Вспоминая о прошлом, Федор Павлович всегда обращал наше внимание на то, что война — это тяжелая и рискованная работа и что готовиться к ней надо очень серьезно. В раздумьях об этом он философствовал о неистребимости человека, его бессмертии, если этот человек борется за правое дело.
Он часто сравнивал современные корабли с теми, на которых начинал службу.
— Вся история флота, как говорят, на моих глазах, —в задумчивости рассуждал Федор Павлович. — От тральщиков — до атомных подводных лодок, от пушки сорокапятки —до мощных ракет.
При этом с нескрываемым сожалением упоминал, что с учебой где-то помедлил, поэтому не продвинулся по службе, так и засиделся на лодке.
Однажды, как мне показалось, Федор Павлович был не совсем искренним. Мы вышли с ним вместе как-то из казармы и направились в гавань, где грузными темными пятнами виднелись подводные лодки. Накануне свирепствовал шторм. После него все вокруг выглядело уныло. Над морем висели разбухшие тучи. Вдоль берега тянулся серый пустырь, загроможденный камнями, весь словно в обломках скал, сорвавшихся с гранитных сопок. Сырость съела все яркие краски, которыми природа не очень щедро наделила суровый Север. Простор вокруг был затянут будто паутиной, и не разберешь, где кончается море и начинается небо.
Мы шли не торопясь, разговор вели о каких-то пустяках. Когда поднялись на сопку, Федор Павлович остановился, постоял некоторое время молча, потом спросил меня:
— Никулин, вам нравится вот вся эта муть серая и вообще Север?

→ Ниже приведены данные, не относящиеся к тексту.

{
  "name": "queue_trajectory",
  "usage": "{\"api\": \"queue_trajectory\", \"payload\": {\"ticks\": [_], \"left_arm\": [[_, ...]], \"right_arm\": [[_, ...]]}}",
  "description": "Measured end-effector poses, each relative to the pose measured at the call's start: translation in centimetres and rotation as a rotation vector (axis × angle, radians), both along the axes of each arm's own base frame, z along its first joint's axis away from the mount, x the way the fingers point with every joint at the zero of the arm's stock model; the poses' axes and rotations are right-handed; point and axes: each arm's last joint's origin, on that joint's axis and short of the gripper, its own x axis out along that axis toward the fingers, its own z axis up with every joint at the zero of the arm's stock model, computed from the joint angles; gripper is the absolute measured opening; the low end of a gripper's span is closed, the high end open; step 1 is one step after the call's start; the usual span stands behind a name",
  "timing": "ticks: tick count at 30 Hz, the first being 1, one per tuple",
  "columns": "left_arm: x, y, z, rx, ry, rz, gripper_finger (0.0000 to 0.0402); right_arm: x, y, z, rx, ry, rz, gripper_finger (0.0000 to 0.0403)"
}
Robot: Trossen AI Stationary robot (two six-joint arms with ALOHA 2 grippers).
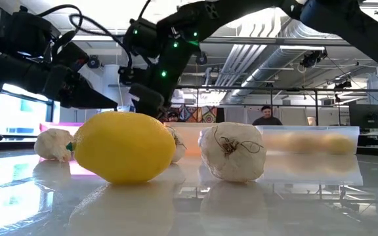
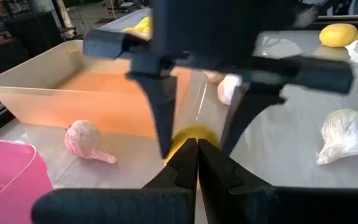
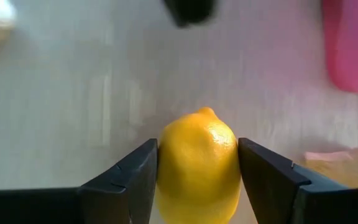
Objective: Sort produce into baskets
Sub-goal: Put the yellow lemon into the transparent bin
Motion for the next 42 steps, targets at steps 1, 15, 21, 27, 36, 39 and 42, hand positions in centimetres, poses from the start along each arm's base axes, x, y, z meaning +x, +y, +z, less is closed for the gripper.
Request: {"api": "queue_trajectory", "payload": {"ticks": [1, 15, 21, 27, 36, 39, 42], "left_arm": [[0.0, 0.0, 0.0, 0.000, -0.001, 0.000, 0.0000], [0.0, 0.0, 0.0, 0.007, 0.001, 0.006, 0.0000], [0.0, 0.0, 0.0, 0.002, 0.002, 0.007, 0.0000], [0.0, 0.0, 0.0, 0.003, -0.003, 0.008, 0.0000], [0.0, 0.0, 0.0, 0.004, -0.004, 0.014, 0.0000], [0.0, 0.0, 0.1, 0.002, -0.006, 0.015, 0.0000], [0.0, 0.0, 0.1, 0.001, -0.006, 0.015, 0.0000]], "right_arm": [[-0.1, 0.3, 0.4, -0.008, 0.001, 0.020, 0.0195], [-7.7, 4.4, 10.6, -0.290, 0.208, -0.207, 0.0181], [-12.9, 1.5, 12.5, -0.355, 0.293, -0.484, 0.0180], [-18.6, -2.2, 11.5, -0.288, 0.191, -0.699, 0.0180], [-25.1, -8.6, 6.7, -0.128, -0.070, -1.093, 0.0180], [-26.1, -10.3, 5.0, -0.061, -0.090, -1.127, 0.0180], [-26.7, -11.6, 3.8, 0.026, -0.155, -1.138, 0.0180]]}}
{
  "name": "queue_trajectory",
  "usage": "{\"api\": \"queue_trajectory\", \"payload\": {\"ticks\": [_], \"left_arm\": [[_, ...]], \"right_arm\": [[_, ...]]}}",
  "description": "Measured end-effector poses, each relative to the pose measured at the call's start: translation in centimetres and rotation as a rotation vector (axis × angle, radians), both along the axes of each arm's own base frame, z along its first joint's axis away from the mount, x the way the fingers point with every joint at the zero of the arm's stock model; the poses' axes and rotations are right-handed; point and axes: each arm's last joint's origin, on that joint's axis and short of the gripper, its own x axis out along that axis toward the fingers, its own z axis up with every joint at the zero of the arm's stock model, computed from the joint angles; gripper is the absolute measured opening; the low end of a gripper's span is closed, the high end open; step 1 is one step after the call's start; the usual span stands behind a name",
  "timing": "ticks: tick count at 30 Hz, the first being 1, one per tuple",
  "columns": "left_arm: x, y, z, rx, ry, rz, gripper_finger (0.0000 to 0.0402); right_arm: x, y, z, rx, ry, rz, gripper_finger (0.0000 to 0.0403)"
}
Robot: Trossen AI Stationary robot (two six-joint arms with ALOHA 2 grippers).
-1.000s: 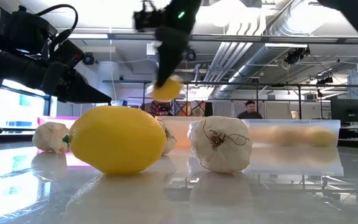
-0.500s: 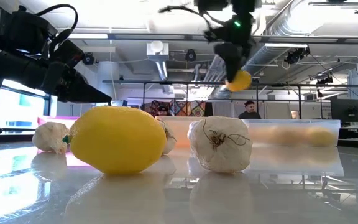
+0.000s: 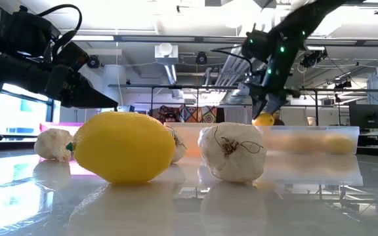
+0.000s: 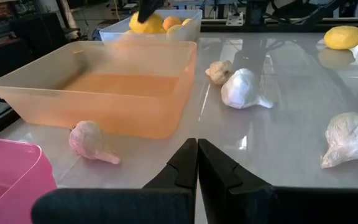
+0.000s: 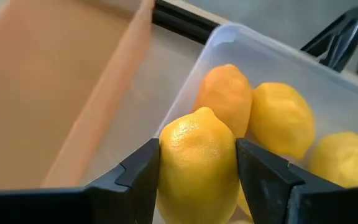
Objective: Sort produce into baskets
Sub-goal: Put the yellow lemon into the transparent bin
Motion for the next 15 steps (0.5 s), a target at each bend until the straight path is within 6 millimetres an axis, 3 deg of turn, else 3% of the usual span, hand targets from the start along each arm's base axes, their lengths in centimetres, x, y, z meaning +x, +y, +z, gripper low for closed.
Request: {"api": "queue_trajectory", "payload": {"ticks": [15], "left_arm": [[0.0, 0.0, 0.0, 0.011, 0.003, -0.003, 0.0000]], "right_arm": [[-1.0, 0.0, -1.9, 0.062, -0.033, -0.089, 0.0180]]}}
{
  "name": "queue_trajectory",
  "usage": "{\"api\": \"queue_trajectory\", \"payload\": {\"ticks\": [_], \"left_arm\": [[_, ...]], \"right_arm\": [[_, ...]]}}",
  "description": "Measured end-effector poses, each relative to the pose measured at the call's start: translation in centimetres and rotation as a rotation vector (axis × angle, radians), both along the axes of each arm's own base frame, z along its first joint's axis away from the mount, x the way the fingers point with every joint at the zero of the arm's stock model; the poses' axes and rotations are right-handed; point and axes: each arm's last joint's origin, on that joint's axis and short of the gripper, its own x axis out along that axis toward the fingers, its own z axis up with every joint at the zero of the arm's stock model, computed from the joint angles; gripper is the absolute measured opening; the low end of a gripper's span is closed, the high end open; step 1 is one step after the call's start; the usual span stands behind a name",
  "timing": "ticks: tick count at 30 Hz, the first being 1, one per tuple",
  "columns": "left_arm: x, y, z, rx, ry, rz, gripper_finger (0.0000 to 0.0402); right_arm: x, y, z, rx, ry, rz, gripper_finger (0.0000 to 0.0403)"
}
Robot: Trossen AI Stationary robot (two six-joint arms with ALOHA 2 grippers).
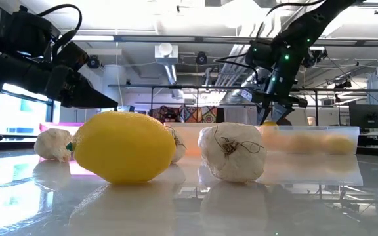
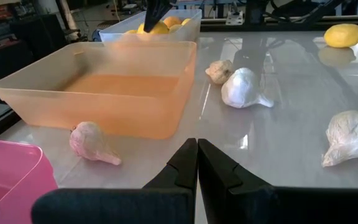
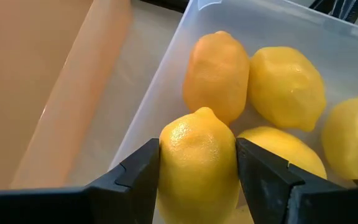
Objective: Sort produce into baskets
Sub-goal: Put the yellow lemon into the transparent bin
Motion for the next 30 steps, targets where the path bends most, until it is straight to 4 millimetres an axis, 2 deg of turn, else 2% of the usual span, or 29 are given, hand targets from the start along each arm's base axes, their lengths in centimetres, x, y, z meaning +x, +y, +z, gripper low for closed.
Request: {"api": "queue_trajectory", "payload": {"ticks": [12, 20, 30], "left_arm": [[0.0, 0.0, 0.0, -0.024, -0.006, 0.007, 0.0000], [0.0, 0.0, 0.0, -0.024, -0.005, 0.007, 0.0000], [0.0, 0.0, 0.0, -0.026, -0.006, 0.007, 0.0000]], "right_arm": [[0.2, 0.3, 0.0, -0.011, 0.024, 0.062, 0.0184], [1.2, 1.7, 0.1, -0.031, 0.047, 0.149, 0.0231], [3.1, 2.8, 3.4, -0.111, 0.103, 0.274, 0.0237]]}}
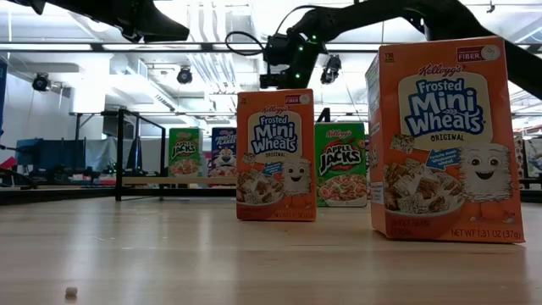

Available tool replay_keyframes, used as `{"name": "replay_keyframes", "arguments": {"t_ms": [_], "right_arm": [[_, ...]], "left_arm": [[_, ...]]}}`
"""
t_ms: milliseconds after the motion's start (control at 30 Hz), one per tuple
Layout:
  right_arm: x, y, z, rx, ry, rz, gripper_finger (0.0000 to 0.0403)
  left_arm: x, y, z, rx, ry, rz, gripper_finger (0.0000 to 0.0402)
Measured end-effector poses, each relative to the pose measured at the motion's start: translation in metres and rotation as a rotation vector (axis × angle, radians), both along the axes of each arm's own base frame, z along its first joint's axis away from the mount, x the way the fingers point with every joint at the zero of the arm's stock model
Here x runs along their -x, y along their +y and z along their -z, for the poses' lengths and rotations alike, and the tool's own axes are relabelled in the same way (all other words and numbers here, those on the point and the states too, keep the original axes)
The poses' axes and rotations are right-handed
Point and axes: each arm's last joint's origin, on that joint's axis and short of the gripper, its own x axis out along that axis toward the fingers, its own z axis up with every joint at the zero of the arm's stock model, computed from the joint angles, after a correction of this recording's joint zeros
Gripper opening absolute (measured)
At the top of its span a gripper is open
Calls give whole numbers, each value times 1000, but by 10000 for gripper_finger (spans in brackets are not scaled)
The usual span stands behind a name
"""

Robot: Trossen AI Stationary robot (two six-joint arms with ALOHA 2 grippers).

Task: Stack cereal on shelf
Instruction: Put the top right orange cereal box on the shelf

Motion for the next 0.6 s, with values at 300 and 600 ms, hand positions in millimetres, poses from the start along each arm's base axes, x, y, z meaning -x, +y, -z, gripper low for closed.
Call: {"name": "replay_keyframes", "arguments": {"t_ms": [300,600], "right_arm": [[6,-9,0,-68,-42,-8,151],[6,-11,0,-23,-29,0,159]], "left_arm": [[0,0,0,0,2,0,201],[0,0,0,0,2,0,201]]}}
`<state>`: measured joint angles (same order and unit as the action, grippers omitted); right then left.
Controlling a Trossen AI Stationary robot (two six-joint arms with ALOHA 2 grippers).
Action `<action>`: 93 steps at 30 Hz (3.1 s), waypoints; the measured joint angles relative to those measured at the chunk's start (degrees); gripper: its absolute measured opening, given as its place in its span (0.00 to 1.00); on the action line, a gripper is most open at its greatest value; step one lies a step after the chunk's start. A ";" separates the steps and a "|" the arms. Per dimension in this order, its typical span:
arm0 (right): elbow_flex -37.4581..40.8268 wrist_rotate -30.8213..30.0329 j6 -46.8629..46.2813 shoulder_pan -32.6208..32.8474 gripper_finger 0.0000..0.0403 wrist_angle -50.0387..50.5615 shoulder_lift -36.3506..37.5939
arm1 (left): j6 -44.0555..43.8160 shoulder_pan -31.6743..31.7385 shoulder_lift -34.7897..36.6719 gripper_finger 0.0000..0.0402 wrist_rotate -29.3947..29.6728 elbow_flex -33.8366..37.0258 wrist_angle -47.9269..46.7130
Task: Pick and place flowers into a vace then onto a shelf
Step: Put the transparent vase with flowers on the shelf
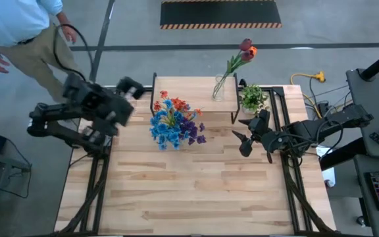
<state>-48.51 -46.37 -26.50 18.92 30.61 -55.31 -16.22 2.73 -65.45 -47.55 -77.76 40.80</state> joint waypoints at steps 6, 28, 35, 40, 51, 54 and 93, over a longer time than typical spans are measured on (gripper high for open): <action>0.00 0.00 0.16 0.00 0.60 0.04 0.00 | 9.91 -5.05 -5.87 0.25 5.19 -8.29 -13.15; 0.00 1.90 4.24 0.02 0.60 0.07 0.00 | 24.55 -19.74 -23.33 0.25 32.89 -19.13 -17.91; 0.00 2.45 4.69 0.02 0.60 0.07 0.00 | 23.79 -23.29 -26.35 0.25 36.96 -19.27 -15.63; 0.00 4.76 6.08 -0.07 0.60 -0.47 0.00 | 14.16 -24.32 -29.71 0.25 33.49 -19.25 -10.76; 0.00 9.47 6.75 -0.07 0.60 -3.09 -0.02 | 12.05 -24.35 -36.19 0.25 34.83 -20.08 -1.90; 0.00 10.51 6.56 -0.04 0.60 -3.13 -0.02 | 14.68 -25.41 -35.62 0.25 39.01 -20.38 -7.05; 1.41 18.20 6.97 -0.04 0.60 -3.07 0.00 | 12.96 -49.09 -34.52 0.25 136.66 -3.04 -26.85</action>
<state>-47.10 -28.16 -19.53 18.88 27.55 -55.31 -3.26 -46.36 -99.97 89.11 -80.80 13.94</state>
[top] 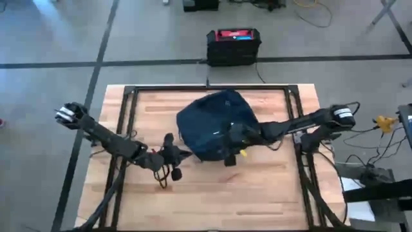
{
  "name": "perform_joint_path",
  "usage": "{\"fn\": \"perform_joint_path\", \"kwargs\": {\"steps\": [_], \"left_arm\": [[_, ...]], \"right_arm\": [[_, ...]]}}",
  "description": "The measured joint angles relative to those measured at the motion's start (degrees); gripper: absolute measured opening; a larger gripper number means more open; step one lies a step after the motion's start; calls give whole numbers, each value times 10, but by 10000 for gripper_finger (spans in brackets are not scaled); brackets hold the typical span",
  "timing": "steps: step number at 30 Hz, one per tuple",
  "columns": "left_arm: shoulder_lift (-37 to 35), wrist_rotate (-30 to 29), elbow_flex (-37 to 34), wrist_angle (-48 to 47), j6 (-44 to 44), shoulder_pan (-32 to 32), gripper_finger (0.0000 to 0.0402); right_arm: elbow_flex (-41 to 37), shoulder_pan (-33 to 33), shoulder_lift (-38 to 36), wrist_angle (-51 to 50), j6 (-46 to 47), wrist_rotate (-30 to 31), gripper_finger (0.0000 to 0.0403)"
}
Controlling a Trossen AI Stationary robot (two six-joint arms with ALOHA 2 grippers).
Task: Unpack backpack
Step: Open the black backpack
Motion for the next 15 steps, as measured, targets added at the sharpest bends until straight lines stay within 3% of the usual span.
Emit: {"fn": "perform_joint_path", "kwargs": {"steps": [10,15], "left_arm": [[6,35,12,-3,23,0,0],[7,35,-6,0,17,0,0]], "right_arm": [[84,0,117,6,-9,-10,127],[91,0,123,1,-9,-10,58]]}}
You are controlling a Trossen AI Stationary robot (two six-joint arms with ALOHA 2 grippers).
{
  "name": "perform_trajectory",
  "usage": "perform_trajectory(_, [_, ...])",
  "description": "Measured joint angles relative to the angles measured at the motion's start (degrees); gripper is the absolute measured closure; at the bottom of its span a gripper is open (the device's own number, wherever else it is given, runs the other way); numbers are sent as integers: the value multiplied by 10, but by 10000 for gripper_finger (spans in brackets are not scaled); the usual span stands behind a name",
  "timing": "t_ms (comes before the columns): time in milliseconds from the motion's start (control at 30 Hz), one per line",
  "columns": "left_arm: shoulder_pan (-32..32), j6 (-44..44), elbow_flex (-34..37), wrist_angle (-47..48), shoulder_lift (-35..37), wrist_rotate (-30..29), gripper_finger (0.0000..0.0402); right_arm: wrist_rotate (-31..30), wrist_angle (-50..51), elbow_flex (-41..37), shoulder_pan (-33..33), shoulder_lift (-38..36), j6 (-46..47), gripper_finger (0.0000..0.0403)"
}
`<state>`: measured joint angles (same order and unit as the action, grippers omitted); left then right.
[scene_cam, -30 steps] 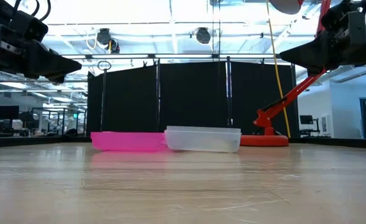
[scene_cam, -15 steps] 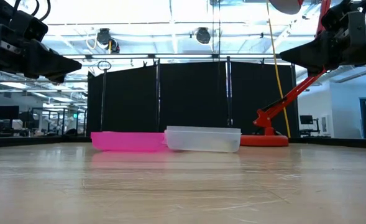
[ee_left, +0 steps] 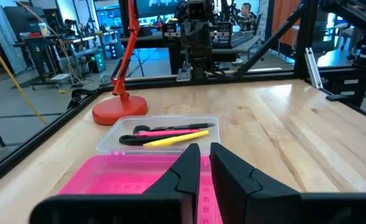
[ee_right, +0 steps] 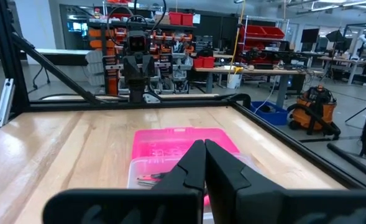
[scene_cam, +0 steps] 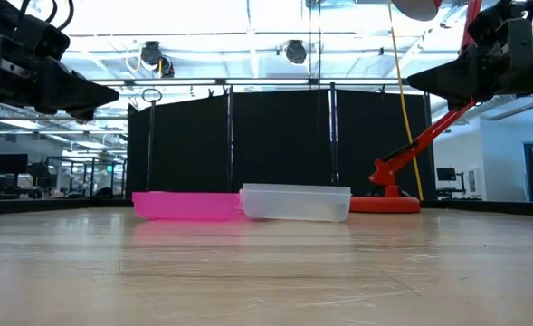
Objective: Pick & place school supplies into a supply box
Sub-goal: Return to Home Position
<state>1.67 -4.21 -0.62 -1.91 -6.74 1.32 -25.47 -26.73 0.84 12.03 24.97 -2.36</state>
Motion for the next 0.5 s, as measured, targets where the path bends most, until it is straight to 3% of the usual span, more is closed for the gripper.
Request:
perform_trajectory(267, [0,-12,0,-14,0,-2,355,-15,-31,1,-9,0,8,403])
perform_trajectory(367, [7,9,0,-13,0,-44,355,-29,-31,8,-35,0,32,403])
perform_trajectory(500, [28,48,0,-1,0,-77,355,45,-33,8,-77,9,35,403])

Я не знал, к чему такой вопрос, ответил, как думал:
— Красота бывает разная, и человек к ней должен привыкнуть. Мне кажется, во всем этом есть своя прелесть. Так сказать, чистота стиля...
— В беспредельных далях космоса наша планета выглядит прекрасным оазисом... — перебил он меня. Любимая фраза Федора Павловича, слышу не впервые.
Он сосредоточенно сосет трубку. Это всегда помогает, когда во время разговора почему-то не хочется смотреть на собеседника. Шумит море. Изредка прожектор вонзается в сумерки наступающего утра. На мысе скалы пульсирует звездочка маяка. Федор Павлович отрывисто, между затяжками, говорит:
— Чистота стиля... Своя прелесть...— Мне Показалось, что он меня передразнивает. —Море, горы, луна, как медуза, плавает в дырявых тучах... Угрюмая декорация мира...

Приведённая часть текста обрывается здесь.